5 4. Lay out of student benches Each power pack will run 4 tanks 5. Electrophoresis of samples (students do this) Materials 1% agar gel Bicarbonate buffer Tube rack containing samples Micropipette Box of yellow tips Discard container for tips Electrophoresis tank Electrophoresis power pack (1 per 4 tanks) Digital camera (optional) Method 1. Check the agar gel is positioned in the electrophoresis tank the right way, (sample comb at left hand side.) 2. Pour in NaHCO 3 solution into both ends of the gel tank to cover the gel to a depth of about 1 mm.

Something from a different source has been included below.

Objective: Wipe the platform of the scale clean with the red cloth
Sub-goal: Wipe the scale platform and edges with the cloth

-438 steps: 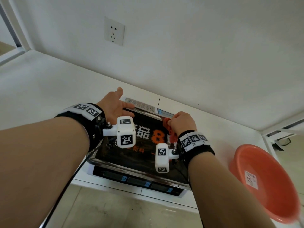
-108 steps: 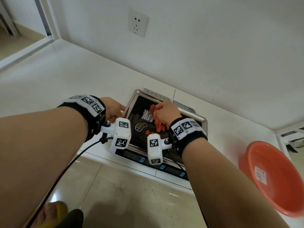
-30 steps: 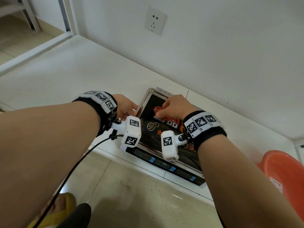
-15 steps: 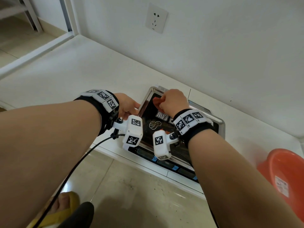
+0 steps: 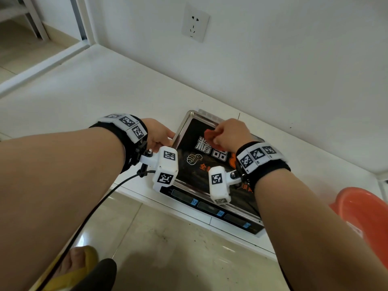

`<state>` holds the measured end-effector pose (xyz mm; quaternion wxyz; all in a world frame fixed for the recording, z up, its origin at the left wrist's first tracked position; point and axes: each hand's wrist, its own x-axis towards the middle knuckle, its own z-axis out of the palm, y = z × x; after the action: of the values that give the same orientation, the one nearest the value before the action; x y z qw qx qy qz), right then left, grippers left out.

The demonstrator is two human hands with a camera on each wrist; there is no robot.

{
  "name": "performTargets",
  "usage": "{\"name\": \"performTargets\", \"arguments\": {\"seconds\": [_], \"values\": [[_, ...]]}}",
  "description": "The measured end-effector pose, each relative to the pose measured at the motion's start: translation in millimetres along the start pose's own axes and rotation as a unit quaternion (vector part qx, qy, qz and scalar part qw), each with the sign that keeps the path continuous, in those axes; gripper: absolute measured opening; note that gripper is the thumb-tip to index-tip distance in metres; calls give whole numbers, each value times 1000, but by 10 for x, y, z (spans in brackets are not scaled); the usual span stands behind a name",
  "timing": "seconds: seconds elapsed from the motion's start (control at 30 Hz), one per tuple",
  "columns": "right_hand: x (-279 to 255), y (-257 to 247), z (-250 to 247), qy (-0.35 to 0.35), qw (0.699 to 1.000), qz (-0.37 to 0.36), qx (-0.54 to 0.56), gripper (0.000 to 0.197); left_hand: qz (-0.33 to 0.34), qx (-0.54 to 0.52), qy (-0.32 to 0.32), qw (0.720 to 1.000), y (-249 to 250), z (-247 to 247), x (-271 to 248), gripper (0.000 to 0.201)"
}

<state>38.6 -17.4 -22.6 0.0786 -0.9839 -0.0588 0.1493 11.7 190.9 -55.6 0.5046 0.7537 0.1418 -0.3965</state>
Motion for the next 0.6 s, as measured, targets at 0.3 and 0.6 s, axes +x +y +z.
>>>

6 3. Carefully remove the sample comb without damaging the wells 4. Using a P20 pipette load 10µL of the ladder in the first lane/well and 10µL of each sample into the next wells. The sample will sink to the bottom of the well as it contains 20% glycerol to make it dense. 5. Place lid on the gel tank and plug the other ends of the leads into the power pack. The dyes migrate from the negative cathode (black lead) towards the positive anode (red lead.) 6. Set the power pack to run at 90V for 30 minutes. Press the Start/Pause button to start the electrophoresis. 7. After 30 minutes turn off the power and lift the lid off the gel tank by depressing the white knobs using your thumbs and lifting the lid at the same time. Remove the gel tray from the tank and interpret the separation patterns. The dyes will diffuse quickly so either take a photo or freeze the gel until next lab. (Gels can be discarded in a rubbish bin.)